Aliás, para a autarquia tirsense, a decisão é “incompreensível” especialmente depois de “terem sido cumpridos os investimentos de cinco milhões de euros na qualificação do Hospital de Santo Tirso e de, há precisamente um ano, ter sido inaugurado um novo edifício construído para albergar a Unidade de Apoio ao Serviço de Urgência e Cuidados de Saúde Primários na Área da Saúde Mental”.
Salientando o “papel fundamental” da Misericórdia de Santo Tirso no tecido na prestação de serviços de assistência social no concelho, a Câmara defende a “manutenção do Hospital de Santo Tirso no SNS”, considerando que a decisão do atual Governo é “uma medida político-partidária de desinvestimento no SNS e que representa um retrocesso”.
Esquerda fala em “privatização encapotada”
A expressão é do PCP, relembrando o processo agora ressuscitado que fora travado pela “intervenção firme” do partido em conjunto com a “mobilização da população tirsense”. Os comunistas sublinham que aquilo que está em causa não é “apenas uma mudança de gestão”, mas sim um “projeto político de desmantelamento do SNS”.
“A entrega da gestão de hospitais a IPSS não é mais do que uma forma disfarçada de privatização, com os recursos públicos a sustentarem o setor privado, em detrimento do reforço das infraestruturas e das condições de trabalho no SNS”, argumenta o partido, em nota de imprensa, reafirmando o seu “compromisso inabalável com a gestão pública do Hospital de Santo Tirso e com a construção de um novo hospital, como parte integrada de um SNS universal, público e gratuito”.
Para o BE, esta decisão do Governo liderado por Luís Montenegro demonstra que o primeiro-Ministro “não descarta a sua herança política dos tempos da troika”, desenterrando “este projeto de destruição apressada do SNS”.
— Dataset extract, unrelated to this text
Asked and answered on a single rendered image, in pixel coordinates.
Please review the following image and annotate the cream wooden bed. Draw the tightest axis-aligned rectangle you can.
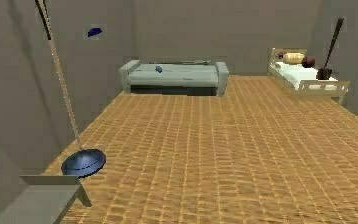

“A passagem de competências fundamentais do Estado para o setor privado e para o terceiro setor representa, não só, uma desresponsabilização enorme do papel do Estado das suas funções sociais, como também a transformação de um serviço público num negócio apetitoso para os atores privados”, alegam os bloquistas, assegurando desde já a luta pela gestão cem por cento pública do hospital de Santo Tirso.